Upper bounds for the sum of primes up to $n$

By partial summation $$ s(n) = n\pi(n)-\sum_{m=2}^{n-1}\pi(m) $$ so by the Prime Number Theorem $$ s(n) = \frac{n^2}{\log n}-\sum_{m=2}^{n-1}\frac{m}{\log m}+O\left(\frac{n^2}{\log^2 n}\right). $$ The sum on the right is $$ \sum_{m=2}^{n-1}\frac{m}{\log m} = \int_2^n \frac{x}{\log x}dx + O\left(\frac{n}{\log n}\right) $$ using the monotonicity properties of the integrand. Now the integral equals, by partial integration, $$ \int_2^n \frac{x}{\log x}dx = \left[\frac{x^2}{2\log x}\right]_2^n + \int_2^n \frac{x}{2\log^2 x}dx = \frac{n^2}{2\log n} + O\left(\frac{n^2}{\log^2 n}\right).$$ Altogether we have $$ s(n) = \frac{n^2}{2\log n} + O\left(\frac{n^2}{\log^2 n}\right).$$ This can be made more precise both numerically and theoretically.

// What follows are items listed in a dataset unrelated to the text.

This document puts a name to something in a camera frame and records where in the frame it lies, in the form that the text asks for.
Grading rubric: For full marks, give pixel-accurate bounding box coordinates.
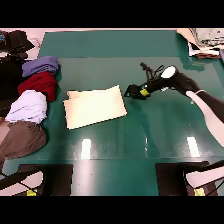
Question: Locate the black garment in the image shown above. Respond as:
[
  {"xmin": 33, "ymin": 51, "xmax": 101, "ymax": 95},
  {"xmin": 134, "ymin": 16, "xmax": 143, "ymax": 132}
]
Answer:
[
  {"xmin": 0, "ymin": 29, "xmax": 36, "ymax": 55},
  {"xmin": 0, "ymin": 54, "xmax": 27, "ymax": 118}
]

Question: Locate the red garment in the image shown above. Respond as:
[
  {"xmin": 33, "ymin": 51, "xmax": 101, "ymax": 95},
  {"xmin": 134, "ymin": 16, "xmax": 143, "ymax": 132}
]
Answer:
[{"xmin": 17, "ymin": 71, "xmax": 60, "ymax": 103}]

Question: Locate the heap of clothes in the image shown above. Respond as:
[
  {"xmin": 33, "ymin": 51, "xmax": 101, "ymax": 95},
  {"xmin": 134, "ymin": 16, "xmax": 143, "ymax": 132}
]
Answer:
[{"xmin": 176, "ymin": 27, "xmax": 224, "ymax": 61}]

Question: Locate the white garment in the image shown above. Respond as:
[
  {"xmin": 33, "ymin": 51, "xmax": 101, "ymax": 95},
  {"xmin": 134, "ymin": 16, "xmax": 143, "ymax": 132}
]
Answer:
[{"xmin": 4, "ymin": 89, "xmax": 49, "ymax": 125}]

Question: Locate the cream shirt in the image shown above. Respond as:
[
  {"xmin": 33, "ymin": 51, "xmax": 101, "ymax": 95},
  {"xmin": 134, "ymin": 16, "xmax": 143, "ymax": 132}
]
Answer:
[{"xmin": 63, "ymin": 84, "xmax": 128, "ymax": 131}]

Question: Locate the brown garment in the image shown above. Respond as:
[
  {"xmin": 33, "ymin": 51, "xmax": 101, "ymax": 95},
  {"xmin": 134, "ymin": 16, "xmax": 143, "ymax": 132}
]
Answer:
[{"xmin": 0, "ymin": 119, "xmax": 48, "ymax": 162}]

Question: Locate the purple garment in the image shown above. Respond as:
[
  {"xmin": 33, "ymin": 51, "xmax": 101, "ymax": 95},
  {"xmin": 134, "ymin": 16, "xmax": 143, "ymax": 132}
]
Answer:
[{"xmin": 21, "ymin": 55, "xmax": 61, "ymax": 79}]

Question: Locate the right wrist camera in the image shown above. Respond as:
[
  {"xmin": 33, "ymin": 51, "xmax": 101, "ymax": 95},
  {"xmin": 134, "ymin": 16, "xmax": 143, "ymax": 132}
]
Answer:
[{"xmin": 139, "ymin": 61, "xmax": 165, "ymax": 82}]

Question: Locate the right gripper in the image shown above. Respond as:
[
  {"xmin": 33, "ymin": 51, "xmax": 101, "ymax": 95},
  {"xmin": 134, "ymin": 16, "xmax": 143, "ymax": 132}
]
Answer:
[{"xmin": 123, "ymin": 83, "xmax": 151, "ymax": 100}]

It is not difficult to calculate upper bounds on $s(n)$ from bounds on the prime counting function $\pi(n)$. Just use integration by parts, $$ s(n) = \int_0^n x\,d\pi(x) = n\pi(n) - \int_0^n\pi(x)\,dx. $$ I'm not sure what the currently best known bounds for $\pi(x)$ are but, checking Wikipedia, gives $$ \frac{x}{\log x}\left(1+\frac{1}{\log x}\right) < \pi(x) < \frac{x}{\log x}\left(1+\frac{1}{\log x}+\frac{2.51}{(\log x)^2}\right) $$ with the left hand inequality holding for $x\ge599$ and the right hand holding for $x\ge355991$. So,

$$ s(n)\le \frac{n^2}{\log n}\left(1+\frac{1}{\log n}+\frac{2.51}{(\log n)^2}\right)-\int^n\left(1+\frac{1}{\log x}\right)\frac{x\,dx}{\log x}+c $$ (where $c$ is a constant which you can compute if you feel so inclined). Applying integration by parts,

$$ s(n)\le\frac{n^2}{2\log n}\left(1+\frac{1}{\log n}+\frac{5.02}{(\log n)^2}\right)-\frac12\int^n\left(1+\frac{2}{\log x}\right)\frac{x\,dx}{(\log x)^2}+c $$

Bounding $\log x\le\log n$ in the integral gives a bound

$$ s(n)\le\frac{n^2}{2\log n}\left(1+\frac{1}{2\log n}+\frac{4.02}{(\log n)^2}\right)+c $$

You can also take $c=0$ if you only require the bound to hold for $n\ge N$ (some $N$), since the term I neglected in the integral by applying $\log x\le \log n$ grows withuot bound, and will eventually dominate any constant term. Obviously, if you know any better bounds for $\pi(n)$ then you will get improved bounds for $s(n)$. For example, the same Wikipedia article linked to above states that $\left\vert\pi(x)-{\rm Li}(x)\right\vert\le\frac{\sqrt{x}\log x}{8\pi}$ for $x\ge2657$ under the assumption that the Riemann hypothesis holds.


There definitely are earlier references than our book. An asymptotic formula for

$\sum_{p \leq x} p^a$

is in T. Salát and S. Znám, On the sums of the prime powers, Acta Fac. Rer. Nat. Univ. Com. Math. 21 (1968), pp. 21-24.